_Work task_
Give back all of the data exactly. Leave nothing out.

****************

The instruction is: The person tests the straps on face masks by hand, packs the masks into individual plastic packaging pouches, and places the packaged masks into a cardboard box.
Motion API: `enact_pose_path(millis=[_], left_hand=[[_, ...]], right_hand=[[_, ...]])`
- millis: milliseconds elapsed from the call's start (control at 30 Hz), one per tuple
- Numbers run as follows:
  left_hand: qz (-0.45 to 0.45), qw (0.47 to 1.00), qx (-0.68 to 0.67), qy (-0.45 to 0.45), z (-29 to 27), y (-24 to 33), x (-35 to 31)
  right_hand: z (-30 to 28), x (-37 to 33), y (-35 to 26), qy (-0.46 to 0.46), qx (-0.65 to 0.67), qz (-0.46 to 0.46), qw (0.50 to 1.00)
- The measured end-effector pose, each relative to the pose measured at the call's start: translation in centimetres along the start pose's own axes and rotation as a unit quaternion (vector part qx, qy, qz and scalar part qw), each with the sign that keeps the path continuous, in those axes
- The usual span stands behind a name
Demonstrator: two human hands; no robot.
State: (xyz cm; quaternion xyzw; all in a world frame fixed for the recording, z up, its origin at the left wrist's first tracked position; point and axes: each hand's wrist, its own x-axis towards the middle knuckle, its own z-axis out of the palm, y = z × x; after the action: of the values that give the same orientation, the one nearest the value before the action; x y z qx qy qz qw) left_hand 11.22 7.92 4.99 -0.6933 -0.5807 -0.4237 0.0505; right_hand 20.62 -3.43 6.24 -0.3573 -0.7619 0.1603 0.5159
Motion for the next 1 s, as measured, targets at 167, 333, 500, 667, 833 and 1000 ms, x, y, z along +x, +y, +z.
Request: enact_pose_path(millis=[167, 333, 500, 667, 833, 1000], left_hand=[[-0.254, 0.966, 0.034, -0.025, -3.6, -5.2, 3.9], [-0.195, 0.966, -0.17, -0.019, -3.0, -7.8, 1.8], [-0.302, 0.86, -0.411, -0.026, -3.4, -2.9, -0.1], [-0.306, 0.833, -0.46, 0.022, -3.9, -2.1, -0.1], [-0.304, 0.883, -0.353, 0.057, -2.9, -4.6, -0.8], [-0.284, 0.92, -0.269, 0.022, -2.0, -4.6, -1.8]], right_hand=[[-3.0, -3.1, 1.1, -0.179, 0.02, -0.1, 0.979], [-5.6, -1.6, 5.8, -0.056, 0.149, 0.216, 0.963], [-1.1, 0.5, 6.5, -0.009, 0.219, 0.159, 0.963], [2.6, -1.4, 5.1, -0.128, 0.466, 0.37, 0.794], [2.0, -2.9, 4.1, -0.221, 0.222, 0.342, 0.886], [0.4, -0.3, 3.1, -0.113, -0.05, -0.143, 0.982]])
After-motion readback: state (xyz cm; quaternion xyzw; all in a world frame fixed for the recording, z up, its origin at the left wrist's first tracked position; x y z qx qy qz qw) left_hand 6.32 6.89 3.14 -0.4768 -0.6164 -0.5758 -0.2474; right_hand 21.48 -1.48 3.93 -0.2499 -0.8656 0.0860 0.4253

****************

_Answer to this task_
The instruction is: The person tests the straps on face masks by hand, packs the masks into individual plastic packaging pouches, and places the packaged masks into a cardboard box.
Motion API: `enact_pose_path(millis=[_], left_hand=[[_, ...]], right_hand=[[_, ...]])`
- millis: milliseconds elapsed from the call's start (control at 30 Hz), one per tuple
- Numbers run as follows:
  left_hand: qz (-0.45 to 0.45), qw (0.47 to 1.00), qx (-0.68 to 0.67), qy (-0.45 to 0.45), z (-29 to 27), y (-24 to 33), x (-35 to 31)
  right_hand: z (-30 to 28), x (-37 to 33), y (-35 to 26), qy (-0.46 to 0.46), qx (-0.65 to 0.67), qz (-0.46 to 0.46), qw (0.50 to 1.00)
- The measured end-effector pose, each relative to the pose measured at the call's start: translation in centimetres along the start pose's own axes and rotation as a unit quaternion (vector part qx, qy, qz and scalar part qw), each with the sign that keeps the path continuous, in those axes
- The usual span stands behind a name
Demonstrator: two human hands; no robot.
State: (xyz cm; quaternion xyzw; all in a world frame fixed for the recording, z up, its origin at the left wrist's first tracked position; point and axes: each hand's wrist, its own x-axis towards the middle knuckle, its own z-axis out of the palm, y = z × x; after the action: of the values that give the same orientation, the one nearest the value before the action; x y z qx qy qz qw) left_hand 11.22 7.92 4.99 -0.6933 -0.5807 -0.4237 0.0505; right_hand 20.62 -3.43 6.24 -0.3573 -0.7619 0.1603 0.5159
Motion for the next 1 s, as measured, targets at 167, 333, 500, 667, 833 and 1000 ms, x, y, z along +x, +y, +z.
Request: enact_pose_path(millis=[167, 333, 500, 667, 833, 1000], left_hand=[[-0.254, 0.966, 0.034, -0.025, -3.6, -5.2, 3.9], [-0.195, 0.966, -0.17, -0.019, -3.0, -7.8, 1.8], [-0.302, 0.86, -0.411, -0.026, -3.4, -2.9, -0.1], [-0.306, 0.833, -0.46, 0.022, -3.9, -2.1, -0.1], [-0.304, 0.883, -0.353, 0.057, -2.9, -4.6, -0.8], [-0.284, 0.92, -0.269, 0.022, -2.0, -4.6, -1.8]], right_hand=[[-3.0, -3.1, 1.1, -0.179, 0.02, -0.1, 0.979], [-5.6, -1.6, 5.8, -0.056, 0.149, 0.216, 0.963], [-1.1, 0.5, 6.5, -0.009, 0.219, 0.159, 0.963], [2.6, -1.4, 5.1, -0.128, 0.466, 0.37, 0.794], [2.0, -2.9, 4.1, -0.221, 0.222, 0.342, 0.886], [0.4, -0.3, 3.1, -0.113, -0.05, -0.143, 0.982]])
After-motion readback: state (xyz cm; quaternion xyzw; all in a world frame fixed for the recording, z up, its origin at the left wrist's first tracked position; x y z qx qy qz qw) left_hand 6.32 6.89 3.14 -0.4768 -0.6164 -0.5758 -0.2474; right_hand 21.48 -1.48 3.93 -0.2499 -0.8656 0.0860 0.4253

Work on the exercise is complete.